Friday, October 5, 2012

Gameweek 7 Preview

Clean Sheet Rankings

Captain Data
I've made a change to the captain stats this week, to account for the shot data we have, as discussed in previous posts. In the interest of time I won't go into the details here, but will add more backup over the weekend.

I imagine the main question will be Steve Fletcher's ranking and he has indeed presented a tricky issue for the current data setup. Cr% is essentially a team's forecast goals for a week multiplied by the share of goals an individual player accounts for. For Fletcher that is 100% which is clearly unsustainable but how do we adjust for that? The new xP90 metric regresses data to average shot rates and hence you will see Fletcher do worse there, but that's not simple when looking at things for a team. If Fletcher didn't score against Wigan this week, there's no telling what would have happened so you can't just say he 'should' have scored two goals so far and thus only accounts for 40% of Sunderland goals.

So, I'm asking readers to suggest ideas how to get around this. Luckily, it's a problem that will diminish with time but for now we get the somewhat odd situation where the metric predicts Fletcher to score 0.9 goals this week, calculated simply as 0.9 x 100%. Clearly these stats are a work in progress.

We've had some good discussions on the earlier piece of stabilising data so I encourage everyone to get involved in the comments, @plfantasy or on Facebook.


Bryan McKenna said...

Just to throw a wee curveball in, not that id expect you'd to include it in the analysis, but anyone considering the captaincy should also consider form in all comps, i.e. Europe.

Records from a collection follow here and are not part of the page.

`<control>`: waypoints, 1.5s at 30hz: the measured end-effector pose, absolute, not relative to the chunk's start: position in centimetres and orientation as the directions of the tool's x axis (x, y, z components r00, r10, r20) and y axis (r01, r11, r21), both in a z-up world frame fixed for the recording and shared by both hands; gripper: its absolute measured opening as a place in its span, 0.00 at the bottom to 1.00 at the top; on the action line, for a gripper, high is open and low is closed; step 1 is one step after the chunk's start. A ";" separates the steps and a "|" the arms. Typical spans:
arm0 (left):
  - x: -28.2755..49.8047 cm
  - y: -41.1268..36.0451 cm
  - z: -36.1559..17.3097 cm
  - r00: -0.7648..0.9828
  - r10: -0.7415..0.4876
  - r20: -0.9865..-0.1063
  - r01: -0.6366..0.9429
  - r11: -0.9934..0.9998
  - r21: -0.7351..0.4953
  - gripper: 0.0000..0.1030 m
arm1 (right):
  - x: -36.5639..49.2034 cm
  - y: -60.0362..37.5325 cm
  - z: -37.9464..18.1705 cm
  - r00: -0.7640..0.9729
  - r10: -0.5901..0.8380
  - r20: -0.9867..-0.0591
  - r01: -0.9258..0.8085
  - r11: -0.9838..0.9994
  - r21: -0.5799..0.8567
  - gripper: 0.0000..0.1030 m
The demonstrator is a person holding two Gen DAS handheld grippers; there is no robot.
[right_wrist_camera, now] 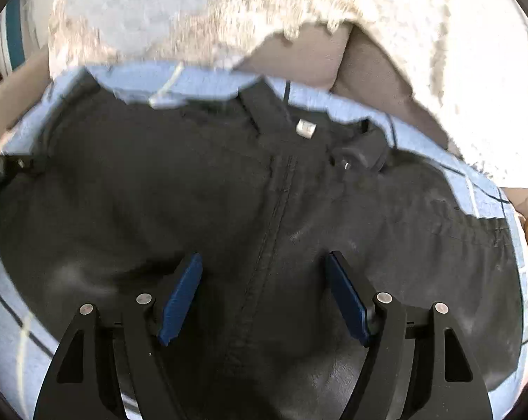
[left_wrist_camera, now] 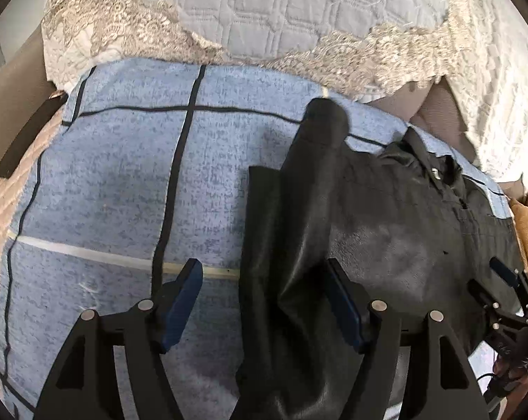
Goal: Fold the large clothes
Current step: 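Fold the jacket side lengthwise over its middle with the left tool, then open the left tool and withdraw it from the folded jacket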
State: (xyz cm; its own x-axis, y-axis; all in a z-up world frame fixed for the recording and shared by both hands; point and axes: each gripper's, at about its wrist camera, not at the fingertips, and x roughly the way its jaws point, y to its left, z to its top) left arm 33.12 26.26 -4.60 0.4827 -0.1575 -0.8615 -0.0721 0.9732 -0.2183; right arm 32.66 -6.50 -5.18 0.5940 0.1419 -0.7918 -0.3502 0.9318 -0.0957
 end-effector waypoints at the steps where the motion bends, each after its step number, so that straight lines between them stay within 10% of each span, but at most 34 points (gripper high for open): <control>1: 32.9 26.5 -4.2 0.490 -0.161 -0.857 -0.069 0.972 -0.223 0.70 | 32.1 -6.0 -4.2 0.621 0.163 -0.767 -0.361 0.928 -0.095 0.71; 45: 25.6 34.5 -2.3 0.505 -0.265 -0.821 -0.025 0.947 -0.321 0.71 | 24.0 12.8 -6.8 0.528 0.387 -0.756 -0.682 0.724 -0.106 0.71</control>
State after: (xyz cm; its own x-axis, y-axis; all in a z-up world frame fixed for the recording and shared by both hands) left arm 25.65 34.53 -2.34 0.5050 -0.2650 -0.8214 -0.0252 0.9468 -0.3209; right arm 24.01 12.80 -6.77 0.5283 0.3866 -0.7559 -0.6818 0.7238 -0.1064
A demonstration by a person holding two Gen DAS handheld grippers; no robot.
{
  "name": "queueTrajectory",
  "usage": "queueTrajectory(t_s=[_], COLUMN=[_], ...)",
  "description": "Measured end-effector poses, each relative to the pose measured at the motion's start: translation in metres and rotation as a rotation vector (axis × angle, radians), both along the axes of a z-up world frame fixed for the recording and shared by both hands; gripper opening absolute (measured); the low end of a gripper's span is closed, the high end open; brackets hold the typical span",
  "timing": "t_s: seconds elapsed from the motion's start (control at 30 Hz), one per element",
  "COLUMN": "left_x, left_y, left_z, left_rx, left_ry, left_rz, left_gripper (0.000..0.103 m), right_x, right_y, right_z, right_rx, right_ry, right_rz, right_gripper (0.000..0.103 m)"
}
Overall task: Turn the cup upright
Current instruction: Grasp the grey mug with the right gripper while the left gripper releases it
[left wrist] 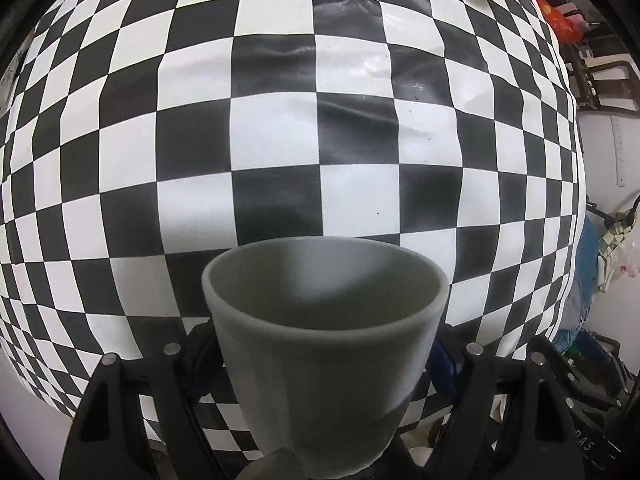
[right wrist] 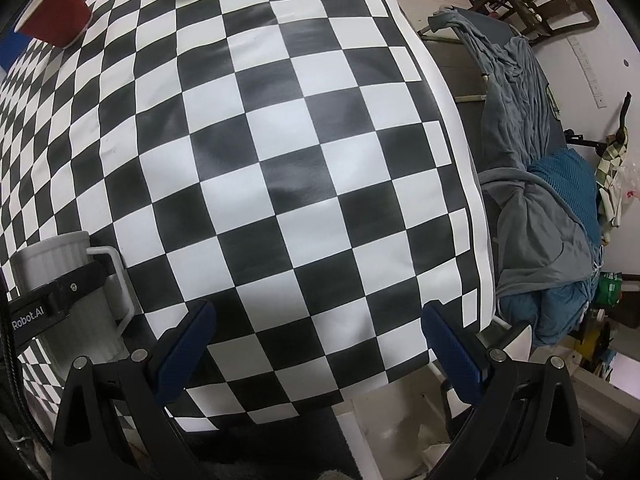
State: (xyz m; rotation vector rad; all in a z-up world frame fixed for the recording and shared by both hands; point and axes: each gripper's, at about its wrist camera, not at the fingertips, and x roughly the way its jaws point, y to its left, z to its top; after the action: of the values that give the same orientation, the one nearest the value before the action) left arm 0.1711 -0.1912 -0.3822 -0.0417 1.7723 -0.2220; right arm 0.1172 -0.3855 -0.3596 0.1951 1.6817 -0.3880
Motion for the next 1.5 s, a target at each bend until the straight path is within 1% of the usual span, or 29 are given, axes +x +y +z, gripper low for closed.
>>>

All things told, i'm tempted to nudge Suarez ahead of Bale/Ba/Cazorla this week (on my own team). Has the form, stats and did not play too much midweek. Regression will get Ba at some point (I have him, but reluctant to armband)

Pulma said...

@Brian McKenna
I did the numbers on BA on his first half of last season where he was playing as the main striker and he took 3.2 shots per game(3.3) now and scored with every 4th shot on average, 3.3 this season. So even with me being bullish on him as long as he keeps his main striker spot there will be a return to his averages at some point and vs United and Sunderland will very likely be that time IMO so I would keep the armband off of him. Suarez or Bale surely better options.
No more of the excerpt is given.